Oh! Valognes chérie, blottie dans le vallon, Tu sembles bien transie, quand la pluie est glaçon, Et que le vent, venant du très proche océan, Agite tes vieilles girouettes au soleil du couchant.

Ta naissance est lointaine, on pourrait l’oublier, Tes deux millénaires et ton dernier clocher, Alauna la romaine fut détruite, incendiée, Mais dans le vallon, tout près du Gravier, On arracha, brûla, pour bâtir quelques huttes.

Les Saxons étendirent leur fière hégémonie, Les tribus pénétrèrent pour s’en faire une patrie, Transformant au plus vite le vieux nom d’Alauna Imposant le wallon, pour être Wallonia.

Des huttes de bois et de terre jaunie Bien vite la belle pierre remplaça le bâti Pour donner au Grand Siècle, au temps des Lumières, De grands et fiers hôtels, remplis de luminaires.

Aux confins de la ville s’élèvent des maisonnettes, Où gîtent des artisans raclant la peau des bêtes, Les gamins aux joues rouges se chamaillent, chapardent, Laissant dans les rigoles traîner leurs sales hardes.

J’aime déambuler le long des trottoirs Discerner tous les bruits, plus résonnants le soir, Tout ce murmure urbain, c’est la ville qui vit Chaque jour, elle respire, elle s’anime à midi. Sur la place Vicq-d’Azir, à l’ombre du clocher, S’étalent les vitrines du boucher, du crémier, Depuis quelques années, les banques, leurs coffres-forts, Semblent pousser les murs, sans beaucoup de remords.

Mais de loin je préfère la majesté des murs De la longue et vieille rue, si splendide, si pure, Celle des Religieuses. Le voile, les cornettes Ont presque disparu, mais l’ombre chevaleresque Du grand et fier Barbey hante encore comme une fresque.

De toutes ses portes cochères, ses portails anoblis, Ses fenêtres romantiques aux frontons arrondis, On pénètre dans un lieu de très loin historique Qu’il me semble percevoir des aristocrates bien tristes.

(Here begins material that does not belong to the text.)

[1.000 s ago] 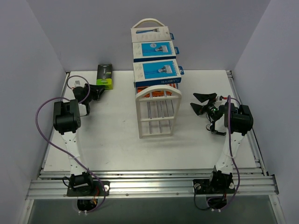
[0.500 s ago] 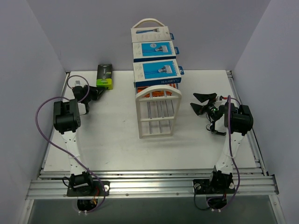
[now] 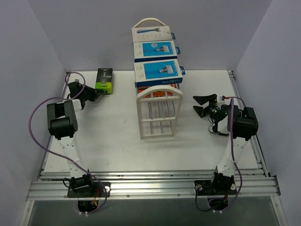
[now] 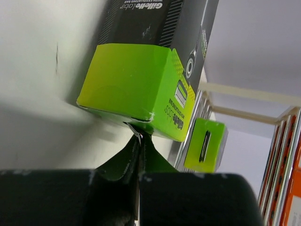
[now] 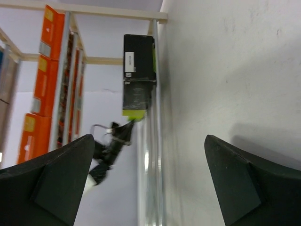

La grille du vieil hôtel du comte de Maquillé N’ouvre plus le passage aux carrosses dorés, Marie-Louise la Régente de sa robe a frôlé Les vieux parquets de chêne, pour s’asseoir déjeuner.

À quelques pas de là, l’étroite rue Pelouze L’ancienne Trois-Tisons n’a guère de barbouze, Les pavés ont repris l’image du passé, Que déjà on contemple les hauts murs beaumontais.

Le fronton que supportent quatre colonnes ioniques, Doublé d’une architrave à facture simpliste, Semble saluer bien haut les curieux visiteurs, Invitant à franchir le seuil de la demeure.

Mais les rues, les hôtels, ne sont pas tout Valognes, Il faut poursuivre sa marche, loin des colonnes, Pour s’engager tranquille dans la verte nature, Et humer les senteurs, en oubliant les murs.